Credit specialists warn consumers about identity theft since it can really hurt one’s credit score. Worse, a consumer will be charged for debts and loans he has not made. Just this Friday, a woman was charged with identity theft for stealing her relative’s identity and making purchases under the relative’s Social Security number. As a result, the unsuspecting relative’s credit score dropped to a sub-prime level. What is even more shocking for him is that he accumulated $29,500 in debt.

IS4086RF-00034199-001Dixie Lee Nelson, 53, faces charges of identity theft and card forgery. Police report reveals that Nelson’s relative went to apply for a home loan last July 31. However, the creditor rejected the application since the relative has a very poor score. After doing some research and investigation, the relative found out that Nelson had “gotten credit at a number of places and was buying a house, car and had a credit card.” Nelson used her name in acquiring debts, but used her relative’s Social Security number to pull off the identity theft. Two fraudulent accounts worth $5,973 and $23,535 led the relative to amass tens of thousands in debt.

Credit experts say that consumers should be more careful with their financial data. They should be more careful with whom they share their credit card, ATM, and Social Security numbers with. The economy of the country is not as good as it should be and now is not the time to have a poor financial score. Aside from guarding one’s identity, experts give a few more tips to keep a score in good shape.

Consumers are advised to limit the amount of money they owe. They should avoid applying for loans as much as possible. Consumers should also keep their cards even if they are not using them, especially those which have good payment history. Another classic way of improving a score is by paying debts on time. If they have delinquent payments, they should settle their bills as soon as possible. Being late for more than 30 days will severely affect scores or ratings.

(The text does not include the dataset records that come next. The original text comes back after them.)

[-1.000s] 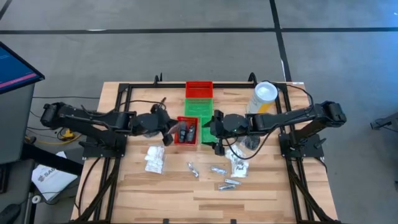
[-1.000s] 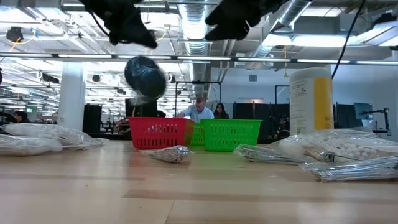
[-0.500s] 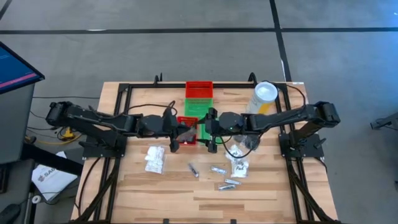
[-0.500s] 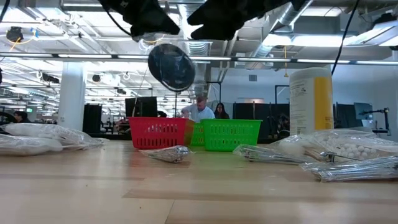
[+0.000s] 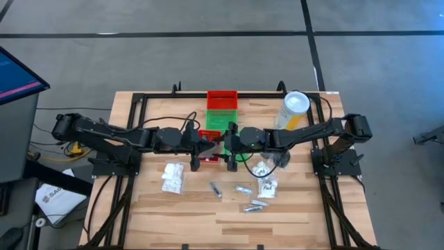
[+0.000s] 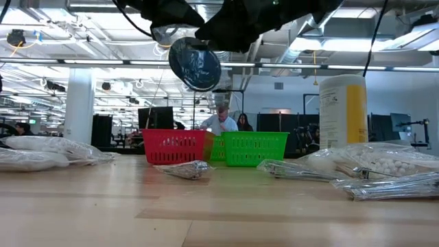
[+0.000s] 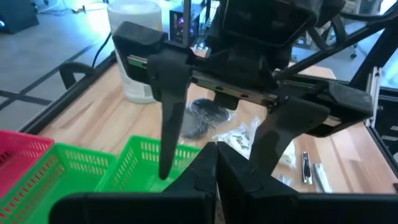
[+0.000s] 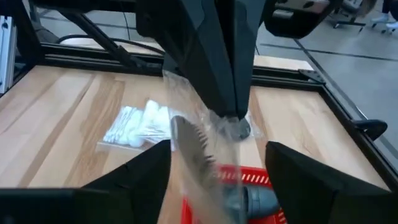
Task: Pick & Place Travel size toiletries
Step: Put the black hairbrush into the top green bin
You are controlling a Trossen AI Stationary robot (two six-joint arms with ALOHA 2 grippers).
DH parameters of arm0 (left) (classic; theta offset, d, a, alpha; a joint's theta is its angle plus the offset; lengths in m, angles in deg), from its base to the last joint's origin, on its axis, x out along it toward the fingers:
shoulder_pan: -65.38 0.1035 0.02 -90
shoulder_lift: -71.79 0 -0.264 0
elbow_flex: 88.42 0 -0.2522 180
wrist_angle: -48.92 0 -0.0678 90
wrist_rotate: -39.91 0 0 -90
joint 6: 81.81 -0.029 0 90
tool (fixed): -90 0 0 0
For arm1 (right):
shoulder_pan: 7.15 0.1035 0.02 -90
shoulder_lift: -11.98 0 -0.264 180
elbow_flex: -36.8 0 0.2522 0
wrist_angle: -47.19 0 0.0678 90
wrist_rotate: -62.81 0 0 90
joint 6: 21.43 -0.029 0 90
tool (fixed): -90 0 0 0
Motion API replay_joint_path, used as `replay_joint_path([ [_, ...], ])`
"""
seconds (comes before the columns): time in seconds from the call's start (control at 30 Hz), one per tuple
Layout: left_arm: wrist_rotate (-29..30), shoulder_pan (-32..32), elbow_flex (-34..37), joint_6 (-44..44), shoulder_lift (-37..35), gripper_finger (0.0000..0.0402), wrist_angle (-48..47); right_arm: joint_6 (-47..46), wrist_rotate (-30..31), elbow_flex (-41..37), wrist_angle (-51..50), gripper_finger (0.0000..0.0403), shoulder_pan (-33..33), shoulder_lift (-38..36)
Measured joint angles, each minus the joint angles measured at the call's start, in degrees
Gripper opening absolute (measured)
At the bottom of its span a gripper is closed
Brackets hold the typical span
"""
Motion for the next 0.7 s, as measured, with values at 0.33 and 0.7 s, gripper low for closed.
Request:
replay_joint_path([
  [0.33,0.0,0.0,0.0,0.0,0.0,0.0000,-0.2,0.1,-6.2,0.0,0.0,0.0016,-0.3,-0.2],
  [0.7,3.3,0.0,0.0,-3.0,0.0,0.0008,-0.1,-0.7,-7.6,0.0,-0.5,0.0002,-0.9,-0.3],
])
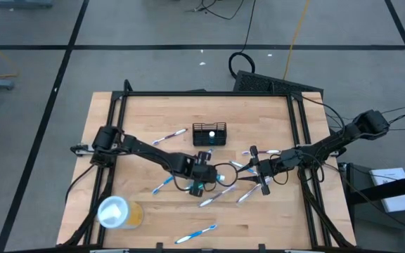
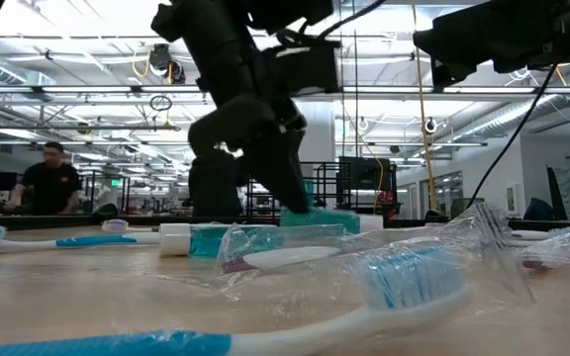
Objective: Pick & Place toothbrushing station
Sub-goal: Put the blue mouthwash bottle into the black organizer
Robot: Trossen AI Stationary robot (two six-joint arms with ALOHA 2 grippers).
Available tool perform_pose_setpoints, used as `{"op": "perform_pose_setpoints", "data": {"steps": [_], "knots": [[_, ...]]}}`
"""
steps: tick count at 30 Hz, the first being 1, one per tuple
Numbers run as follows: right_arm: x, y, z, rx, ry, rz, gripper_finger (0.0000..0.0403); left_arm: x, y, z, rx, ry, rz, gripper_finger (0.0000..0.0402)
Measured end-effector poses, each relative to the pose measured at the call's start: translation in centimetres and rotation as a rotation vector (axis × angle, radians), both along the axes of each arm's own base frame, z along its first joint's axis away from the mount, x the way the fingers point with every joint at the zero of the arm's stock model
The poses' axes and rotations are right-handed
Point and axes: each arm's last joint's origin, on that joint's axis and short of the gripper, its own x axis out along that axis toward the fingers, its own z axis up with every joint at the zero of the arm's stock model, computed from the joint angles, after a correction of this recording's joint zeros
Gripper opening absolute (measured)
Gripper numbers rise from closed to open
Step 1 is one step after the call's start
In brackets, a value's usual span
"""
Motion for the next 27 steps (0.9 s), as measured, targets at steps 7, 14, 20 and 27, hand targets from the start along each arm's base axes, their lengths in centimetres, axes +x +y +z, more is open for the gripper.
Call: {"op": "perform_pose_setpoints", "data": {"steps": [7,14,20,27], "knots": [[0.0,0.0,0.0,-0.002,0.004,0.000,0.0112,-1.4,0.6,0.6,0.008,-0.058,0.035,0.0007],[0.0,0.0,-0.1,-0.006,0.007,0.000,0.0112,-5.6,1.6,2.1,-0.033,-0.266,0.116,0.0007],[0.0,-0.1,0.0,-0.019,-0.003,-0.007,0.0112,-10.0,2.0,3.5,-0.113,-0.592,0.165,0.0007],[0.7,-1.4,0.4,-0.021,-0.003,-0.069,0.0112,-13.5,2.3,2.3,-0.161,-0.893,0.193,0.0007]]}}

A few years ago, consumers who had a credit score of 680 were considered good payers. Today, the good score is 750. With this kind of score, consumers can apply for more flexible and lower interest loans. Laurie Tufford, Consumer Credit Counseling Service, says that it can take two years to rebuild a credit score after a consumer pays every overdue bill he has. Consumers should not be discouraged though because the sooner they work on their credit score, the sooner they will be able to rebuild it.